The restricted anti-Her2-neu Peptide-specific CTL of HLA-A0201 prepared by the present invention external energy specific recognition and the target cell killing and wounding expression corresponding antigens, and kill rate height sky ordinary method, effect target on average exceeds about 15% than kill rate time identical.See accompanying drawing 5.

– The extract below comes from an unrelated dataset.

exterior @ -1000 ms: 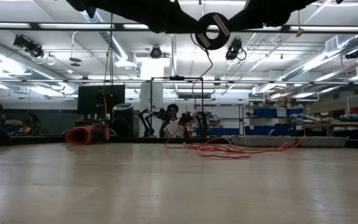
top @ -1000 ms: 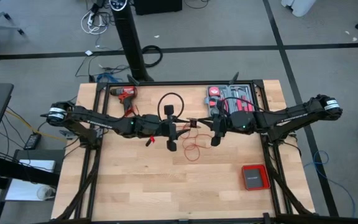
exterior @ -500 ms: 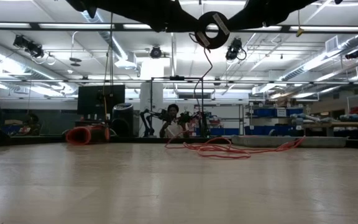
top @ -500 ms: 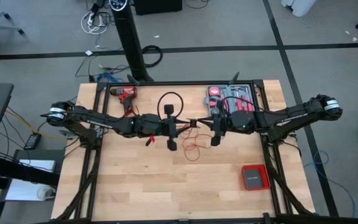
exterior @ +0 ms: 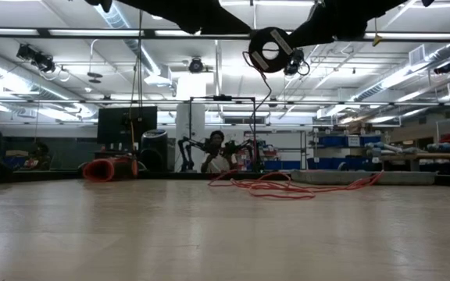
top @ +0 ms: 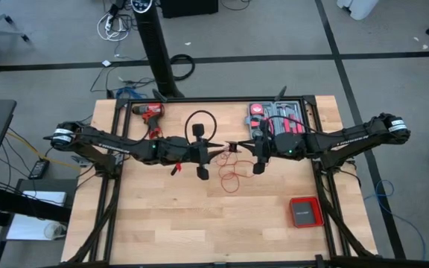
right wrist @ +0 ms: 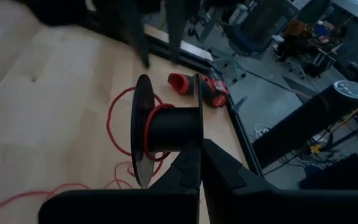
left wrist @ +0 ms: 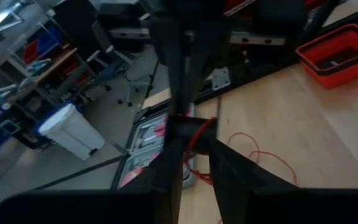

M1 is ordinary method one: the target CTL first round increase and sorting purifying with this patent method, when target CTL second takes turns amplification, with containing 10% deactivation mixing normal human AB serum RPMI1640 perfect medium re-suspended cell, cell density is 2 × 10 ⁶/ ml, is seeded to 75cm ²in Tissue Culture Flask, every bottle of 30ml, adds mouse-anti people CD3 monoclonal antibody (liquid phase) that final concentration is 50ng/ml and final concentration is the rhIL-2 of 500IU/ml, and mixing is placed in 37 DEG C gently, cultivates in 5%CO2 cell culture incubator.Every day observation of cell growth conditions, supplement the RPMI1640 perfect medium of fresh culture containing 10% deactivation mixing normal human AB serum, 200IU/mlrhIL-2, cell proliferation is to a certain amount of expansion bottle in good time.Be cultured to the 10th day harvested cell.With brine 2 times and resuspended, calculate the cell quantity obtained.Get 3 × 10 ⁵individual left and right cell, adds anti-human CD8, CD45RO, CD62L, CCR7 monoclonal antibody and carries out labeling CT L, carries out detecting the ratio analyzing CD8+CD45RO+CD62L+CCR7+T with flow cytometer.And the kill capability to target cell.Average acquisition CTL cell total amount is (0.9 ± 0.4) × 10 ⁹, CTL _cMratio average out to: 30.5 ± 4.1%, effect target is than being CTL lethality average out to 25.6 ± 4.8% during 30:1.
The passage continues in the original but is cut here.